TASK STATEMENT => Search the material for the string "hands" and reply with how many lines contain it, nothing else.

RECORDED DATA =>
-.-.-

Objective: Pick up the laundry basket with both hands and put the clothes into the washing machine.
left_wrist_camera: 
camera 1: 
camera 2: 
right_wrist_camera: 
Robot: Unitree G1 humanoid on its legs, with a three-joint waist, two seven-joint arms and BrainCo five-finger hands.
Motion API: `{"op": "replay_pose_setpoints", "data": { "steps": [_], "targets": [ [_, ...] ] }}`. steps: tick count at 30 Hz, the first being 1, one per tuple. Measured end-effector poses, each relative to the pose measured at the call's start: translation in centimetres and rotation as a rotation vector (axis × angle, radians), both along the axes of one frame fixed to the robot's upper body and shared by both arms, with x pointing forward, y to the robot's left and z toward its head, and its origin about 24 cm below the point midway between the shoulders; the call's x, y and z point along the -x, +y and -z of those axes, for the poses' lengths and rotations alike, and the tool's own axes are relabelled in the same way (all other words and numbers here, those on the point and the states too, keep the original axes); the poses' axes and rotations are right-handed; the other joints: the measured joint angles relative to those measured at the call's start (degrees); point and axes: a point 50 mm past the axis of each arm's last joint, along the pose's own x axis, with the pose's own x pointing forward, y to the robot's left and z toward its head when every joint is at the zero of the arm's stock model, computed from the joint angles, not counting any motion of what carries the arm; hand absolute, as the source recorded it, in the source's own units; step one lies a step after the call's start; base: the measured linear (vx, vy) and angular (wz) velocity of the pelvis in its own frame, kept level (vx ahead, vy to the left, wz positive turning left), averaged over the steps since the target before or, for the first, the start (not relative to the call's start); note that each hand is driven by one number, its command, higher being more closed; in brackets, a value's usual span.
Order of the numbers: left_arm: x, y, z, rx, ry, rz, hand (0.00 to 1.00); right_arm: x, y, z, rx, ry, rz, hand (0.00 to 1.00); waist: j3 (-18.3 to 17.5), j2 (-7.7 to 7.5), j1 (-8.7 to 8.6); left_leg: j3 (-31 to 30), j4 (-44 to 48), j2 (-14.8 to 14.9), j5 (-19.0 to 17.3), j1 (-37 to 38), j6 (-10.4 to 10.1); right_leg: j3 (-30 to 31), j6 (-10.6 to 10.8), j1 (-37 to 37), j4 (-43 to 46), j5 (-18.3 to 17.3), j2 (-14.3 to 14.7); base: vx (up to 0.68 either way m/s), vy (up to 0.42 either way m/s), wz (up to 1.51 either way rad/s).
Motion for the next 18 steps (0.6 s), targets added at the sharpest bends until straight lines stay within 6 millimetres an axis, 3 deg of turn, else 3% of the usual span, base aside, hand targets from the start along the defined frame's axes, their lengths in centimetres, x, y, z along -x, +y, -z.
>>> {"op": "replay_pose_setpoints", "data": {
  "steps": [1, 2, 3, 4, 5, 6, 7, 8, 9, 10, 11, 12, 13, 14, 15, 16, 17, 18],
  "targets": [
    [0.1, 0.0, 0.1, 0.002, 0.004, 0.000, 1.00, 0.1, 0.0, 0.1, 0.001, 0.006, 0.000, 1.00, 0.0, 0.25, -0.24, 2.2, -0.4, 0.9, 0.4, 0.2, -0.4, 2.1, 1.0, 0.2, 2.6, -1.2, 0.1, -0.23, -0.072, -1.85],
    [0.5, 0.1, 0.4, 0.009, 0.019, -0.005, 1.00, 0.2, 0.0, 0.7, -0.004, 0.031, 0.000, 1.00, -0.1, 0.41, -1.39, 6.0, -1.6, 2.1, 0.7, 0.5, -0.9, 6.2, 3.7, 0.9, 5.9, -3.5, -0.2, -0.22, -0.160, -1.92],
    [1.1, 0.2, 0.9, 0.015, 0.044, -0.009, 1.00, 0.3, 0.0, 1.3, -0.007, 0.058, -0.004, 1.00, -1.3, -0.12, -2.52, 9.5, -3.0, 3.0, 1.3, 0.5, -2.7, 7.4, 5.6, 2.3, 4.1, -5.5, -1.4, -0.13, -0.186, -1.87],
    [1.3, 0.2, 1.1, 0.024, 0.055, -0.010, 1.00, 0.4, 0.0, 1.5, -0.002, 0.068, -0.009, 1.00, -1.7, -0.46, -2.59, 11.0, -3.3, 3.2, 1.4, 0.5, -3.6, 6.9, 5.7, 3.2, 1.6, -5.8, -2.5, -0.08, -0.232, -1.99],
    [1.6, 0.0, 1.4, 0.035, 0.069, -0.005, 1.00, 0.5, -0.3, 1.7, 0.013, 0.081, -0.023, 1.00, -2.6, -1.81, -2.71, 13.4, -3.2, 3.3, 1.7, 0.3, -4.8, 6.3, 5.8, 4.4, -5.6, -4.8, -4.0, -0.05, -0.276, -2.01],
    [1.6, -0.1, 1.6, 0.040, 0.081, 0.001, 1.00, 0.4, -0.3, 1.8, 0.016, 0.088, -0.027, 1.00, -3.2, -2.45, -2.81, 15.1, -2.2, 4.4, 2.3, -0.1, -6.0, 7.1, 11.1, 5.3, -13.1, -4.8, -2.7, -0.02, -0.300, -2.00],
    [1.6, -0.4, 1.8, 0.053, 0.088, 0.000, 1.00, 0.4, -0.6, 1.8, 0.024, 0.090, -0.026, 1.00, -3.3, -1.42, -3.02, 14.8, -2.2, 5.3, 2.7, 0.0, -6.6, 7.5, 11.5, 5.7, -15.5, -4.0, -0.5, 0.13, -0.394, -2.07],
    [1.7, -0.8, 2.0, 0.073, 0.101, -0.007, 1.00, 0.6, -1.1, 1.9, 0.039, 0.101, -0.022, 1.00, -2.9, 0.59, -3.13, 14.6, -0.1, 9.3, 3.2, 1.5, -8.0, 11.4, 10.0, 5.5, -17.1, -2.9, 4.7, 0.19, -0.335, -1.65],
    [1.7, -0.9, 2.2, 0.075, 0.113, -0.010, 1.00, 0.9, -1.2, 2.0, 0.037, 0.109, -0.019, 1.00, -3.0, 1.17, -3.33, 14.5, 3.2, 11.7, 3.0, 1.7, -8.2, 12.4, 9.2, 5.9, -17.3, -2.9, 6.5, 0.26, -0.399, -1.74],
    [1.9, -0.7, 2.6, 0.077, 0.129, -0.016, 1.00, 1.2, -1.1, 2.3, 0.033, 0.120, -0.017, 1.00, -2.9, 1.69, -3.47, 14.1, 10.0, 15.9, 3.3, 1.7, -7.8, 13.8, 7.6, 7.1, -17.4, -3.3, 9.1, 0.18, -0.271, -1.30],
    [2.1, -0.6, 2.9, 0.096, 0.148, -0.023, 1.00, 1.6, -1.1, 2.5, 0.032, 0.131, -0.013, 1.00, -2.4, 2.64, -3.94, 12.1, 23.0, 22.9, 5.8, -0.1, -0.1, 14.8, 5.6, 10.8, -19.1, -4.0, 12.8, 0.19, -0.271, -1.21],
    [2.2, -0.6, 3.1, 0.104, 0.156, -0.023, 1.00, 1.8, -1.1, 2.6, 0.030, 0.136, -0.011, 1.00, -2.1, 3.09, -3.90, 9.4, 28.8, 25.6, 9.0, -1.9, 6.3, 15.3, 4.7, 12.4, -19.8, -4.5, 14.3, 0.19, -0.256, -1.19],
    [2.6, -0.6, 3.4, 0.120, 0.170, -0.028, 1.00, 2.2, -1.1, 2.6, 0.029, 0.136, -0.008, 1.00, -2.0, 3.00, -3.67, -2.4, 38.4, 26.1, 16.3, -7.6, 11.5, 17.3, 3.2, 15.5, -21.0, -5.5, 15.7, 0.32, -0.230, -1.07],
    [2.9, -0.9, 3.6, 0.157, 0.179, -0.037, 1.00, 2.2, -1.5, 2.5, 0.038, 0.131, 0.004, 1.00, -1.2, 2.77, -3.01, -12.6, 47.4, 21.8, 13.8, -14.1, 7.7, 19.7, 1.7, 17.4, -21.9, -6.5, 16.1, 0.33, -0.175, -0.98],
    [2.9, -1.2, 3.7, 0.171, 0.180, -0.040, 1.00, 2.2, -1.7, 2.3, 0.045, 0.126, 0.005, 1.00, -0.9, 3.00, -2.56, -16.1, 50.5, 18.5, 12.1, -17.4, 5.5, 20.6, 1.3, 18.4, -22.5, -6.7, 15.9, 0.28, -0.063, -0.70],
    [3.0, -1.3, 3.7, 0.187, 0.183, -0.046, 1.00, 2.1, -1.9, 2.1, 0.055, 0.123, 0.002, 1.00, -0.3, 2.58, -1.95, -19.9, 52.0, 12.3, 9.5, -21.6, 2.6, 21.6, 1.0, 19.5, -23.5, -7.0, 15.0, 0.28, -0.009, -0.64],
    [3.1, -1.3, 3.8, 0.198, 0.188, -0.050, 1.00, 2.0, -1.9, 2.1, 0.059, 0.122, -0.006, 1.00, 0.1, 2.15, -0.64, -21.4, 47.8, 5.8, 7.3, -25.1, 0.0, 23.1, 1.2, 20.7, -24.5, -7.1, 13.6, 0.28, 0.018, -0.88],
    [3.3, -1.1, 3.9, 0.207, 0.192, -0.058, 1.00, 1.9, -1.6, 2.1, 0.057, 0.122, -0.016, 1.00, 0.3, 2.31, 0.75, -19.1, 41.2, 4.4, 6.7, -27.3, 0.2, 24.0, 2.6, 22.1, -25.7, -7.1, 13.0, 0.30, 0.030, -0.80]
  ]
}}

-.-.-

REPLY TO THE EXERCISE => 2